In Europe, the problems are deeper. The U.S. central bank has +100 year track record of responses (good and bad) to financial crises; the European Central Bank is still working through its first. Germany’s unemployment rate of 4.9% is less than half of the EU’s 11.5%, creating a notable rift in how the continent’s largest economy views appropriate monetary policy versus the rest of Europe. If central banks need one thing to maintain a sense of control – a necessary convention to achieve long-term social goals – it is for investors to feel that policy is predictable and correct to the current economic conditions. Right now, belief in that convention is eroding when it comes to the ECB.
 
Another maxim of capital markets – one that the well-dressed Mitford sisters would have appreciated – is that everything should largely match. If stock markets believe in economic growth, then fixed income and commodity markets should share that belief.  Global bond yields have been in decline all year, but equity markets (until recently) shrugged that off as fears of localized deflation in Europe.
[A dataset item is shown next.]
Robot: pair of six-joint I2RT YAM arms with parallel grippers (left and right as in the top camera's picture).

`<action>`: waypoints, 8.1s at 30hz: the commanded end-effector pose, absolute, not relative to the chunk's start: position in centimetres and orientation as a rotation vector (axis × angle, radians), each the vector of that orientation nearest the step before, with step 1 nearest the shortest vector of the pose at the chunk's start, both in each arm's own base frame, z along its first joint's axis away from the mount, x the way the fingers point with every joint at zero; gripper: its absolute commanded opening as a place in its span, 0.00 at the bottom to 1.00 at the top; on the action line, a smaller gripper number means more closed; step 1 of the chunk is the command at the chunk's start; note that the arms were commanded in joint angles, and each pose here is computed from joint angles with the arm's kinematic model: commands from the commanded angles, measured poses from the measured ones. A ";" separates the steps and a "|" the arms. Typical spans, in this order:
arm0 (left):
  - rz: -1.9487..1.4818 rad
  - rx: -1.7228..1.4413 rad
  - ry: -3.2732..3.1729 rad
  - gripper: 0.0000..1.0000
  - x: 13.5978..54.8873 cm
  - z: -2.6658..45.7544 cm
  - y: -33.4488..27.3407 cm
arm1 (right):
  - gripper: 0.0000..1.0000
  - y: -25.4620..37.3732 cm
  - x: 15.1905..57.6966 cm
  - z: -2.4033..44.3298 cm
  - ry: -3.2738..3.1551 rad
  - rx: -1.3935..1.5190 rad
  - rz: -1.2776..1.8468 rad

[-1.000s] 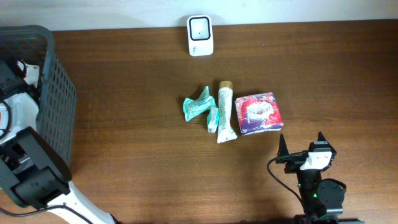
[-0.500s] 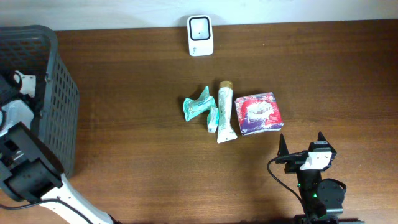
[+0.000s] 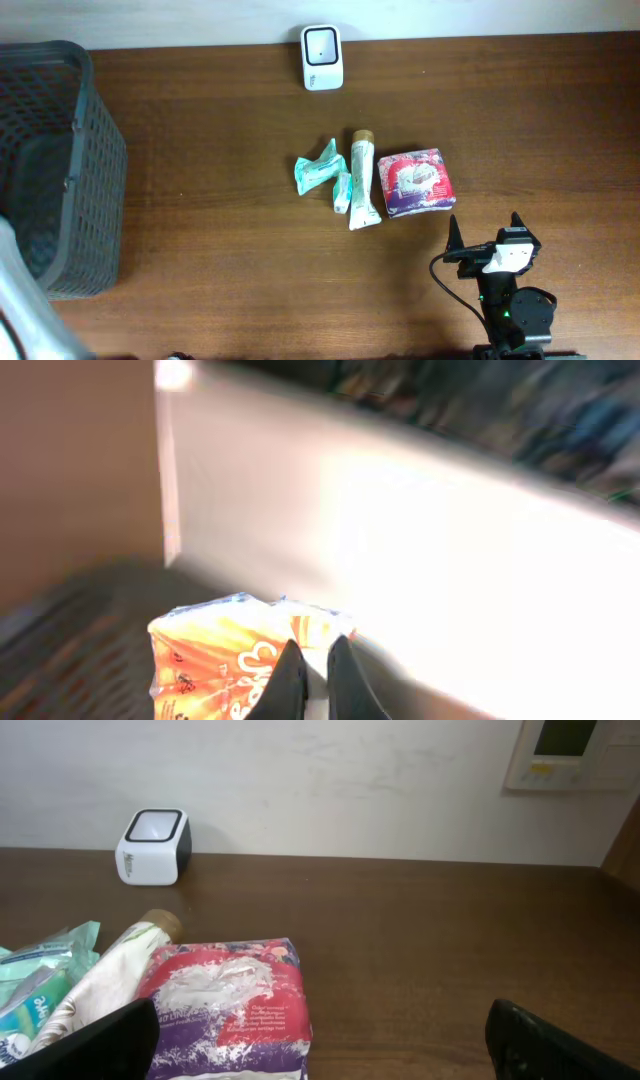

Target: Scan the item barcode

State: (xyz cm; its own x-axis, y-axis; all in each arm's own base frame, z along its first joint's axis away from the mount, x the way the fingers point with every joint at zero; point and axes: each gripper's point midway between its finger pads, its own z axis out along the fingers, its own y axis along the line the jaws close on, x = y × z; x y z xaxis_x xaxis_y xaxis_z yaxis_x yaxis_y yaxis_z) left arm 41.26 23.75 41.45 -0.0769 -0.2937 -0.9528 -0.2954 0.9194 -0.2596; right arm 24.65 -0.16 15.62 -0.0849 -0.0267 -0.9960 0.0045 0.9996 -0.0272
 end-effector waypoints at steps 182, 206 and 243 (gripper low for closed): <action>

Now, commodity prices like crude oil are following suite with near-dated contracts for West Texas Intermediate at $86, down from $104/barrel in July. With continuing threats from ISIS to the stability of oil-producing parts of the Middle East, you’d think we’d be talking about geopolitical risk premiums in the market. Not deflation.
 
That drop in oil prices brings us to our third and last broken convention: that markets generally ignore all but the largest and most immediate exogenous shocks.   ISIS militants are close to Baghdad and threatening border towns near Turkey, but that group has been terrorizing the region for over a year. Ebola is just the latest in threatened global pandemics – recall concerns over avian influenza or several SARS outbreaks over the last decade. The California drought’s effect on food prices doesn’t get much press at the moment, but beef prices are near all time highs in the U.S. In isolation, all these catalysts would typically be manageable concerns. However, we’ve seen U.S. markets respond negatively to Ebola headlines in the past week, signaling that perhaps the weight of several currently “Smaller” crises can have the same damaging effect as one large one.
 
In the end, the most central convention of investing – that asset prices move in quasi-predictable cycles – is the one investors seem to be questioning most closely at the moment. After a damaging Financial Crisis and difficult balance sheet recession, owners of financial assets have been ready and willing to believe in a long slow upswing for global economic growth and – correspondingly – the price of stocks. The underpinnings of that belief – central bank policy, corroborating evidence from bond and commodity markets, and a lack of geopolitical challenges – now seem shaky.